Directions for this task
Set out the listing word for word. End with the line that contains "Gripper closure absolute".

◇ ◇ ◇ ◇

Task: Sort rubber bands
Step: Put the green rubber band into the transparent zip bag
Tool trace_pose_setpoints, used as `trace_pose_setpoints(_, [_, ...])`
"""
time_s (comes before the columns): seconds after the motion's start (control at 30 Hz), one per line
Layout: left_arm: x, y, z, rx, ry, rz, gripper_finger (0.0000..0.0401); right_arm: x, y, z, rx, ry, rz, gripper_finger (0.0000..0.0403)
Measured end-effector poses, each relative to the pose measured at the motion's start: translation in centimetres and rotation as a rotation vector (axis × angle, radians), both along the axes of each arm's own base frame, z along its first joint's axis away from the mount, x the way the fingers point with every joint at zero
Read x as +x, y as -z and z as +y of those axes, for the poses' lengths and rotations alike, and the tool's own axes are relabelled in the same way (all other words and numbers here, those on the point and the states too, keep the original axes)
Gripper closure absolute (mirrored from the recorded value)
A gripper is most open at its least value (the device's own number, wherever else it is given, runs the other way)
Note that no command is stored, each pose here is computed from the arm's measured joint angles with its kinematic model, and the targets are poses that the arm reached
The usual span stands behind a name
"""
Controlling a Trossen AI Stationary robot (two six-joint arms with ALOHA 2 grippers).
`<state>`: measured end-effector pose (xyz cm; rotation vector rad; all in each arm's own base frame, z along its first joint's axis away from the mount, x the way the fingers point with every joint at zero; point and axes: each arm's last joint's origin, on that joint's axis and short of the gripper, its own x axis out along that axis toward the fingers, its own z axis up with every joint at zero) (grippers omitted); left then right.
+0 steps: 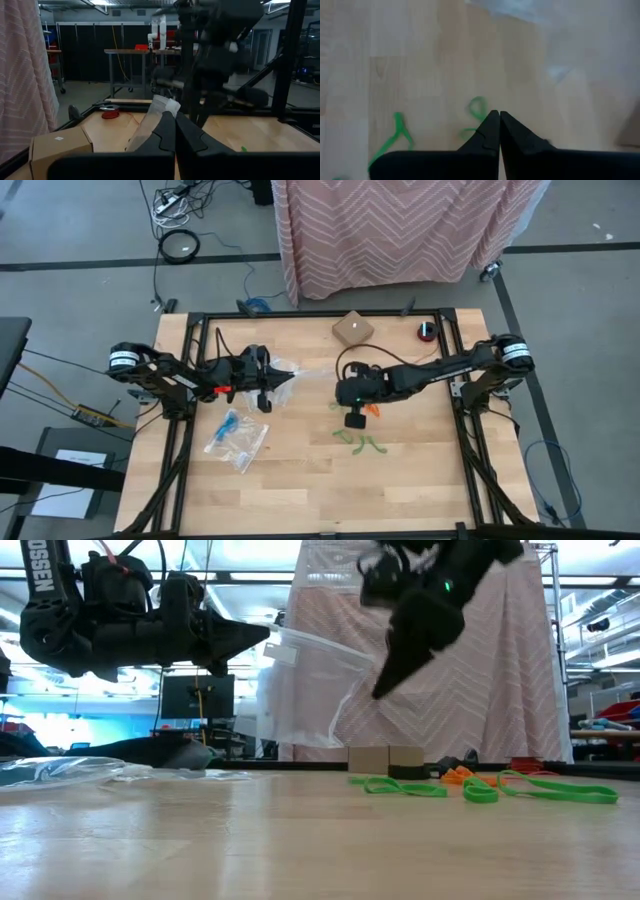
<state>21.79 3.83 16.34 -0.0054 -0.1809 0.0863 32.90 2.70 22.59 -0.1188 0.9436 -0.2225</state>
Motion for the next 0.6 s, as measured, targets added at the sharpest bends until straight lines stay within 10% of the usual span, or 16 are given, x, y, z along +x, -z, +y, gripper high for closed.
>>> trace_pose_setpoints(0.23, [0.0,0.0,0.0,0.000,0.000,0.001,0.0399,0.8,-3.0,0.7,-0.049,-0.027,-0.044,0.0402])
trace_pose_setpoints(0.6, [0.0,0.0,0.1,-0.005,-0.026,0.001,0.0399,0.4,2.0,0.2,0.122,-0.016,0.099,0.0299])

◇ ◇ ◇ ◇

Your response
Task: Sort rubber bands
Step: Put the green rubber band into the transparent zip bag
Tool trace_pose_setpoints, used as `trace_pose_setpoints(_, [_, ...])`
"""
time_s (comes before the columns): seconds after the motion's start (control at 30 Hz), one per line
Layout: left_arm: x, y, z, rx, ry, rz, gripper_finger (0.0000..0.0401); right_arm: x, y, z, rx, ry, rz, gripper_finger (0.0000..0.0403)
Measured end-effector poses, each relative to the pose measured at the motion's start: translation in centimetres and rotation as a rotation vector (axis × angle, radians), both along the axes of each arm's own base frame, z along its first joint's axis away from the mount, x the way the fingers point with every joint at zero
Read x as +x, y as -z and z as +y of those axes, for the poses' lengths and rotations alike, and the tool's own axes are relabelled in the same way (all other words and numbers here, those on the point and the states too, keep the original axes)
Gripper closure absolute (mirrored from the recorded value)

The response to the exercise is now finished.